GTPCH deficiency is caused by mutations in the GCH1 gene located on the long arm (q) of chromosome 14 (14q22.1-q22.2) PTPS deficiency is caused by mutations in the PTS gene located on the long arm of chromosome 11 (11q22.3-q23.3). DHPR deficiency is caused by mutations in the QDPR gene located on the short arm (p) of chromosome 4 (4p15.32). PCD deficiency is caused by mutations in the PCBD1 gene located on the long arm of chromosome 10 (10q22.1). Chromosomes, which are present in the nucleus of human cells, carry the genetic information for each individual. Human body cells normally have 46 chromosomes. Pairs of human chromosomes are numbered from 1 through 22 and the sex chromosomes are designated X and Y. Males have one X and one Y chromosome and females have two X chromosomes. Each chromosome has a short arm designated “p” and a long arm designated “q”. Chromosomes are further sub-divided into many bands that are numbered. For example, “chromosome 14q22.1-q22.2” refers to band 22.1-22.2 on the long arm of chromosome 14.
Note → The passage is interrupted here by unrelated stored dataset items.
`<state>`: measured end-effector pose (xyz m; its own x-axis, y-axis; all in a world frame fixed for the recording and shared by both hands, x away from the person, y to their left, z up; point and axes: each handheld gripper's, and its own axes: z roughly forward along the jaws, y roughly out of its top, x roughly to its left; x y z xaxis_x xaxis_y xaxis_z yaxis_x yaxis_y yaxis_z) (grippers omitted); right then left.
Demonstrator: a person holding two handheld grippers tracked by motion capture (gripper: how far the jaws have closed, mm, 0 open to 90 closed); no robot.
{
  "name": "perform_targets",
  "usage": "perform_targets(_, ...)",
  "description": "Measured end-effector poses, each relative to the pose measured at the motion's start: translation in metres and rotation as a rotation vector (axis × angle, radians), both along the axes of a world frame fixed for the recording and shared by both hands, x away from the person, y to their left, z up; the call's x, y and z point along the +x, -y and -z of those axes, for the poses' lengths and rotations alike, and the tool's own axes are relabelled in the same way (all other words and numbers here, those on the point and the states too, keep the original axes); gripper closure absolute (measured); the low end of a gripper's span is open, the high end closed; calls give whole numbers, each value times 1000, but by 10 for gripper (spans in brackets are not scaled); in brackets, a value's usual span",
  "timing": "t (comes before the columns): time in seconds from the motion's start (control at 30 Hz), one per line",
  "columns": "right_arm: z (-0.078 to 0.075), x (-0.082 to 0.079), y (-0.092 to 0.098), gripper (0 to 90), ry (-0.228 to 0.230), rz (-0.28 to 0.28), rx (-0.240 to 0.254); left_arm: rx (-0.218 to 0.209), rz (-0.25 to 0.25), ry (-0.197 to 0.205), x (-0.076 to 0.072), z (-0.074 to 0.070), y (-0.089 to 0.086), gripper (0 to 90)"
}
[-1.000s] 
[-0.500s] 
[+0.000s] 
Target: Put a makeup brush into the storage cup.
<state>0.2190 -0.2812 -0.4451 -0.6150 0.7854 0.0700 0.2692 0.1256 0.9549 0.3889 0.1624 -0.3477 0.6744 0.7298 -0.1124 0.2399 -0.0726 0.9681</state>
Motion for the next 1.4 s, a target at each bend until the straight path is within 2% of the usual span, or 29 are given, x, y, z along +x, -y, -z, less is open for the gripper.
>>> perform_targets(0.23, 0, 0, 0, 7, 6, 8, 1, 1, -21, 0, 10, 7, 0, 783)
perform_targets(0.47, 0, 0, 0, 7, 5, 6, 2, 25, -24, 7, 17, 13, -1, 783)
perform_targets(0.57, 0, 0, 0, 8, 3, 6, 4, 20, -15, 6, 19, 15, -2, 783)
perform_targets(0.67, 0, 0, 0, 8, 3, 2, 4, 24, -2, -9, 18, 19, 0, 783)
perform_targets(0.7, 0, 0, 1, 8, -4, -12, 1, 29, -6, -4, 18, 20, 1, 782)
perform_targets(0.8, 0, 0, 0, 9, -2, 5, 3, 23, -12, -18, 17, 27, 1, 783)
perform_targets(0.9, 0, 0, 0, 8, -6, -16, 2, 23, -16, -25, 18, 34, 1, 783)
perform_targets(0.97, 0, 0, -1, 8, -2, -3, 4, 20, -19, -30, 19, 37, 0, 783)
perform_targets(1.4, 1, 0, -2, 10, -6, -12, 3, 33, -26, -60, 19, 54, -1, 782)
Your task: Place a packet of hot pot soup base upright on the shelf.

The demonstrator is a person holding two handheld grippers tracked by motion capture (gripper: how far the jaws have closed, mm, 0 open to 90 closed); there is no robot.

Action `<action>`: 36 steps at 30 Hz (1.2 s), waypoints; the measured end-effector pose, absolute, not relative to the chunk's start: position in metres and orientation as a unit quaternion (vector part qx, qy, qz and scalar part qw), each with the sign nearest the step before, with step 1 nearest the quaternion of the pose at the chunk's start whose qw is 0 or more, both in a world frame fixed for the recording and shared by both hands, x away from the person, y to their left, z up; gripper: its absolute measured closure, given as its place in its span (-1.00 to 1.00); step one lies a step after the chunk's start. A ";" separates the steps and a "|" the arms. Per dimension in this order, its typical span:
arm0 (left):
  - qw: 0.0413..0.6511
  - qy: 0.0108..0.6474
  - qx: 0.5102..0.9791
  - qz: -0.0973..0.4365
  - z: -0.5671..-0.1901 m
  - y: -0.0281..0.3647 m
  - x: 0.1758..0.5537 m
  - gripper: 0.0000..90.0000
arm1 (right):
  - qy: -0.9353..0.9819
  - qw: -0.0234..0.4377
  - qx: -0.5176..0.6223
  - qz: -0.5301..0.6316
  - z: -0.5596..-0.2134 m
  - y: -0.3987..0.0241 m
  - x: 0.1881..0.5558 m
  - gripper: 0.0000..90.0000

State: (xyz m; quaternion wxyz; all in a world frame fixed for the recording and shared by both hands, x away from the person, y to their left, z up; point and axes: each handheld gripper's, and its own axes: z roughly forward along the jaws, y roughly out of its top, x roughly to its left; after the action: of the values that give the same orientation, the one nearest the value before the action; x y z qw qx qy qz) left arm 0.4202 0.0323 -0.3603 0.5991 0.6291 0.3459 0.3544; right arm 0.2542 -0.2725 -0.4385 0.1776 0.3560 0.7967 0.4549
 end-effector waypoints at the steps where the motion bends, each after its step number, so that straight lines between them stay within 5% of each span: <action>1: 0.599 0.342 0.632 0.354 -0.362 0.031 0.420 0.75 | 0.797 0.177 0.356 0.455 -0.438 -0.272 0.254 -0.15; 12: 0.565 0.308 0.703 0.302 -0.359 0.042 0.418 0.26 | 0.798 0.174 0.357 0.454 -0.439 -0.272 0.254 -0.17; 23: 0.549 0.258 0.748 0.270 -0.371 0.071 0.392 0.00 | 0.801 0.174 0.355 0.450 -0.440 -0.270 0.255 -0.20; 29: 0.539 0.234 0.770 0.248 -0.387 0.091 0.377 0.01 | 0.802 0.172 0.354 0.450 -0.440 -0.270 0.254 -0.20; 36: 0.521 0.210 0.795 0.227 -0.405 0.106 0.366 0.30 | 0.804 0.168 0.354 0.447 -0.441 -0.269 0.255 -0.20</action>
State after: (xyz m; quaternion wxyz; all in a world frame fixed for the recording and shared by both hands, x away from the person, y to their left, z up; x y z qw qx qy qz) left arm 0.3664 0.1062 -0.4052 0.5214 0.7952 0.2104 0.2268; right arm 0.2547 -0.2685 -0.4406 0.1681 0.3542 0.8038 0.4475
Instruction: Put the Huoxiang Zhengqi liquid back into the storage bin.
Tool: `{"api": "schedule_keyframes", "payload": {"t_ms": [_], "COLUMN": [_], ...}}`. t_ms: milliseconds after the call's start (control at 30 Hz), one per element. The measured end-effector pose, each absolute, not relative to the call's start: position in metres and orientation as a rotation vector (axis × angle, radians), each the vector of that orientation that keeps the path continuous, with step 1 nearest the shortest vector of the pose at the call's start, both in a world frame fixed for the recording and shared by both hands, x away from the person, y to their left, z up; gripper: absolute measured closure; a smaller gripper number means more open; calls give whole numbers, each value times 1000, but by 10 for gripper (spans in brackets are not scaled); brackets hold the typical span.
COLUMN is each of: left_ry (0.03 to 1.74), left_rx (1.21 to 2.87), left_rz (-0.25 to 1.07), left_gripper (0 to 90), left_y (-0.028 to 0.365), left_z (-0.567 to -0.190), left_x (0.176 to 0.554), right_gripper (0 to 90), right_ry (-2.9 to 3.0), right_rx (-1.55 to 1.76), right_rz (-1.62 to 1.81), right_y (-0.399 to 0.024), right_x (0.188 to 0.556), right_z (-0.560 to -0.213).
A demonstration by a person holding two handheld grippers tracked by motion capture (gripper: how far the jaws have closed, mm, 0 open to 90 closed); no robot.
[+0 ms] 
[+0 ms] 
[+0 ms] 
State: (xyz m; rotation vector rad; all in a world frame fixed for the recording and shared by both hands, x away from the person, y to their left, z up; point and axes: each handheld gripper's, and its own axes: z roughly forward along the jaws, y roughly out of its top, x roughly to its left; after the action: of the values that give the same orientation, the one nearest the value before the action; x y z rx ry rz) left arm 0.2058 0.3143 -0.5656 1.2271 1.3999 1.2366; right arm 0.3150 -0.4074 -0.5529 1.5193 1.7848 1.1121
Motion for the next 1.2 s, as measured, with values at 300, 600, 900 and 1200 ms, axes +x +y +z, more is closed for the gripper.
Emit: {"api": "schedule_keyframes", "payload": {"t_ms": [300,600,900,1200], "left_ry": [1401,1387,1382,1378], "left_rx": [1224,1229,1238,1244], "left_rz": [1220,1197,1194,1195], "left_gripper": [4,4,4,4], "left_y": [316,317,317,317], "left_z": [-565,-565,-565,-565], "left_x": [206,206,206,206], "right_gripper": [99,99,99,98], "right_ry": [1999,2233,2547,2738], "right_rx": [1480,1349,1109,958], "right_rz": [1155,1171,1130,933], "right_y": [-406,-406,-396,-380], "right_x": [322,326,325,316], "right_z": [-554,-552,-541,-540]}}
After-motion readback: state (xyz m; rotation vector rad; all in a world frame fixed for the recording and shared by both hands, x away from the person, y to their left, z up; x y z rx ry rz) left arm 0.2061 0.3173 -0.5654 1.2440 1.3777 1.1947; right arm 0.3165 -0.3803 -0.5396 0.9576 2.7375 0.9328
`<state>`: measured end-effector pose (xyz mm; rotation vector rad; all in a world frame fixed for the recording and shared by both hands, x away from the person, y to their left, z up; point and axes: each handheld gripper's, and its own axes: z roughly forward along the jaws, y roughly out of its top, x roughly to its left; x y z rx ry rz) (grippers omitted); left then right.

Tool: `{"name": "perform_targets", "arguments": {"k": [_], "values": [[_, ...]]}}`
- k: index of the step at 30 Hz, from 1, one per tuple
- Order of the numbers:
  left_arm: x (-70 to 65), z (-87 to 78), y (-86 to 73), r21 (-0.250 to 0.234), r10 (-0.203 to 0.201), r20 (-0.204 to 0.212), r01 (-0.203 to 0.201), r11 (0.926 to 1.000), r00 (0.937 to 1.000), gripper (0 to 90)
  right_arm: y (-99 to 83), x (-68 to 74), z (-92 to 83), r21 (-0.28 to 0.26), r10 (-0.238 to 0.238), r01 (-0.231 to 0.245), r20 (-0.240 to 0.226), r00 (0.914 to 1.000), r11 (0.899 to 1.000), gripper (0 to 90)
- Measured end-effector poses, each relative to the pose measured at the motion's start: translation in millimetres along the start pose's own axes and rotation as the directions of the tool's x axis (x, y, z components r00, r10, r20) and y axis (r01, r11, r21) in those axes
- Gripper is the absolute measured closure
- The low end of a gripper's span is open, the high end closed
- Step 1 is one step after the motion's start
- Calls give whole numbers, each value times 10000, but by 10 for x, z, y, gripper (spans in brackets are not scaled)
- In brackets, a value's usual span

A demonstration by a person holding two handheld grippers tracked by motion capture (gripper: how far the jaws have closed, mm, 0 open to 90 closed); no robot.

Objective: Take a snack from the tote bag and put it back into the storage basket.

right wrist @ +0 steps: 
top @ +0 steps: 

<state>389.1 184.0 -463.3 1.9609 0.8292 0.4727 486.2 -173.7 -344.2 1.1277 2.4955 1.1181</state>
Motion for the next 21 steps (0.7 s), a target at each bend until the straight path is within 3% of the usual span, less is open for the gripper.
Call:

The GCH1 gene provides instructions for creating (encoding) an enzyme called guanosine triphosphate cyclohydrolase I, which is essential in the first of three steps necessary for the creation (biosynthesis) of tetrahydrobiopterin. The PTS gene encodes an enzyme known as 6-pyruvoyl tetrahydropterin synthase, which is essential for the second step in tetrahydrobiopterin biosynthesis. The QDPR gene encodes an enzyme called quinoid dihydropteridine reductase, which is essential for the proper regeneration of tetrahydrobiopterin. The PCBD1 gene encodes for a double-function protein; an enzyme known as pterin-4-alpha-carbinolamine dehydratase, which is also essential for the proper regeneration of tetrahydrobiopterin and for the dimerizing cofactor of hepatocyte nuclear factor 1 (DCoH1).
Mutations in these genes result in low amounts of functional copies of the enzyme that is produced by the specific gene. Consequently, the creation or regeneration of tetrahydrobiopterin is affected, resulting in tetrahydrobiopterin deficiency. Because a PCBD1 gene mutation is rarely associated with severe complications, researchers believe that other enzymes make up for the reduced activity of pterin-4-alpha-carbinolamine dehydratase.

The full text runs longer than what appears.